Data items:
----

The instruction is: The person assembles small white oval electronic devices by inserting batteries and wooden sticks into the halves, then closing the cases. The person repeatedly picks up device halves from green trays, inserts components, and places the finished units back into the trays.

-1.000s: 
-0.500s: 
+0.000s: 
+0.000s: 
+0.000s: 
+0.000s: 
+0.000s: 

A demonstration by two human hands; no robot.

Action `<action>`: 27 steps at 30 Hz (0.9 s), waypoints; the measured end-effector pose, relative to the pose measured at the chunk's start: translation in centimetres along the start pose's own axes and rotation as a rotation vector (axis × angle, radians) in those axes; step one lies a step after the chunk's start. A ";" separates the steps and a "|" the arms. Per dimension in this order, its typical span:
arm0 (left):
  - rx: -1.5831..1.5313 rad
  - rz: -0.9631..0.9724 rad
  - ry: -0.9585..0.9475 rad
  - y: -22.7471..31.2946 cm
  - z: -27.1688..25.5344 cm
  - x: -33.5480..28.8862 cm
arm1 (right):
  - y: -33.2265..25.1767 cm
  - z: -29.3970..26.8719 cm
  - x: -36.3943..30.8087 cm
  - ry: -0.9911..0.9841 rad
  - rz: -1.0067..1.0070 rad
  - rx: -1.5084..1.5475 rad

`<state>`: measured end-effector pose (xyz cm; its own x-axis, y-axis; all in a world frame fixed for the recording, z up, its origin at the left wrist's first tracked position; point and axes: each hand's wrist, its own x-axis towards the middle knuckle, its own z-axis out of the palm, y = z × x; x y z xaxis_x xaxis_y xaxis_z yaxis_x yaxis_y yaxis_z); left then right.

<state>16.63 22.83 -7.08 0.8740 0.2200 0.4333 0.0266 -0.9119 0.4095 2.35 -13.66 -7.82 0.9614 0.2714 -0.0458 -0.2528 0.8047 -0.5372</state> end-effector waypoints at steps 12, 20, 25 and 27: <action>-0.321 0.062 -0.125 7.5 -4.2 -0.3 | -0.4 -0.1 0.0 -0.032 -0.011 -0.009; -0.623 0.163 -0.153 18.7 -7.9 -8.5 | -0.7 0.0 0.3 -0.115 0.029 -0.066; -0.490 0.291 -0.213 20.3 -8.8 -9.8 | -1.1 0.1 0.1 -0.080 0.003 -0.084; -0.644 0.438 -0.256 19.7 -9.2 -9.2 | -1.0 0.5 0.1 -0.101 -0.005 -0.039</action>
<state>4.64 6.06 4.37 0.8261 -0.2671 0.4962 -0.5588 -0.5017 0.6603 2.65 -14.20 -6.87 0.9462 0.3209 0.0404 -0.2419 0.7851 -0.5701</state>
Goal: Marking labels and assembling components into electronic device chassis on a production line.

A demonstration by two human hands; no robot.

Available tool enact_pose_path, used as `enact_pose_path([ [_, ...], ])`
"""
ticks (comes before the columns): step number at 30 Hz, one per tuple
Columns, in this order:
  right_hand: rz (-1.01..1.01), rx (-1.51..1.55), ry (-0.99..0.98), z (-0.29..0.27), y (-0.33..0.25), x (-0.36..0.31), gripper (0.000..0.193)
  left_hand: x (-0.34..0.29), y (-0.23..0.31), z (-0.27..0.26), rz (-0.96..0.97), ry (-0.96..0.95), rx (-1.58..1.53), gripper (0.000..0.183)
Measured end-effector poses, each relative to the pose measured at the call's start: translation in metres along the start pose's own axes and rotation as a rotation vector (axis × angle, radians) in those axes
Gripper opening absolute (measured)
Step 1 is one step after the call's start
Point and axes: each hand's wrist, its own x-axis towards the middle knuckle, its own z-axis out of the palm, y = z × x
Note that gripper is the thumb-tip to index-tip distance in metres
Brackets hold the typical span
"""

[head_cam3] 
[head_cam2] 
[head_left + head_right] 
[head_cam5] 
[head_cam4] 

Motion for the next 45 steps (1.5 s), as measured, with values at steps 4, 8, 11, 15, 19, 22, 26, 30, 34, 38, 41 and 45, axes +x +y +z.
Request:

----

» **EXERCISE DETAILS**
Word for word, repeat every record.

» **REPLY**
The instruction is: The person assembles small white oval electronic devices by inserting batteries and wooden sticks into the halves, then closing the cases. The person repeatedly picks up device halves from green trays, inserts components, and places the finished units back into the trays.

-1.000s: 
-0.500s: 
+0.000s: 
+0.000s: 
+0.000s: 
+0.000s: 
+0.000s: 

A demonstration by two human hands; no robot.

Action `<action>`: 27 steps at 30 Hz (0.9 s), waypoints; the measured end-effector pose, relative to the pose measured at the chunk's start: translation in centimetres along the start pose's own axes and rotation as a rotation vector (axis × angle, radians) in those axes; step one lies a step after the chunk's start. A ";" separates the steps and a "|" the arms. Per dimension in this order, its typical span:
arm0 (left):
  - rx: -1.5831..1.5313 rad
  - rz: -0.9631..0.9724 rad
  - ry: -0.9585..0.9475 rad
  - y: -22.7471..31.2946 cm
  - z: -27.1688..25.5344 cm
  - x: -33.5480..28.8862 cm
arm1 (right):
  - y: -33.2265..25.1767 cm
  - z: -29.3970..26.8719 cm
  - x: -36.3943..30.8087 cm
  - ry: -0.9911..0.9841 rad
  - rz: -1.0067..1.0070 rad
  - rx: -1.5084..1.5475 rad

`<state>`: measured end-effector pose (xyz cm; its own x-axis, y-axis; all in a world frame fixed for the recording, z up, its origin at the left wrist's first tracked position; point and axes: each hand's wrist, its own x-axis towards the middle knuckle, its own z-axis out of the palm, y = z × x; x y z xaxis_x xaxis_y xaxis_z yaxis_x yaxis_y yaxis_z); left then right.

<state>16.63 22.83 -7.08 0.8740 0.2200 0.4333 0.0266 -0.9119 0.4095 2.35 -13.66 -7.82 0.9614 0.2714 -0.0458 -0.2528 0.8047 -0.5372</state> end-effector waypoints at steps 12, 20, 25 and 27: <action>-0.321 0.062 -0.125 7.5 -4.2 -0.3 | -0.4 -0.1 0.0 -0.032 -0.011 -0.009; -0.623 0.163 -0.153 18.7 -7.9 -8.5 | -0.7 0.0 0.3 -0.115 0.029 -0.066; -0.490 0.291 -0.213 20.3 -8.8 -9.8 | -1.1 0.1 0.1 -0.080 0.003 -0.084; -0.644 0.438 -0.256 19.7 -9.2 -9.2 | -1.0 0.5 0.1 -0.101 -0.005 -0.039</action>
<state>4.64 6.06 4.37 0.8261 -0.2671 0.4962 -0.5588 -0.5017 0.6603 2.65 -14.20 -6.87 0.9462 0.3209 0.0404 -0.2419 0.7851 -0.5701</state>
Goal: Marking labels and assembling components into electronic device chassis on a production line.

A demonstration by two human hands; no robot.

Available tool enact_pose_path, used as `enact_pose_path([ [_, ...], ])`
"""
ticks (comes before the columns): step number at 30 Hz, one per tuple
Columns, in this order:
  right_hand: rz (-1.01..1.01), rx (-1.51..1.55), ry (-0.99..0.98), z (-0.29..0.27), y (-0.33..0.25), x (-0.36..0.31), gripper (0.000..0.193)
  left_hand: x (-0.34..0.29), y (-0.23..0.31), z (-0.27..0.26), rz (-0.96..0.97), ry (-0.96..0.95), rx (-1.58..1.53), gripper (0.000..0.183)
Measured end-effector poses, each relative to the pose measured at the call's start: translation in metres along the start pose's own axes and rotation as a rotation vector (axis × angle, radians) in those axes
Gripper opening absolute (measured)
Step 1 is one step after the call's start
Point and axes: each hand's wrist, its own x-axis towards the middle knuckle, its own z-axis out of the palm, y = z × x
Note that gripper is the thumb-tip to index-tip distance in metres
Brackets hold the typical span
"""

[head_cam3] 
[head_cam2] 
[head_left + head_right] 
[head_cam5] 
[head_cam4] 

Motion for the next 45 steps (1.5 s), as measured, with values at steps 4, 8, 11, 15, 19, 22, 26, 30, 34, 38, 41 and 45, axes +x +y +z.
Request:

There is no more to the exercise.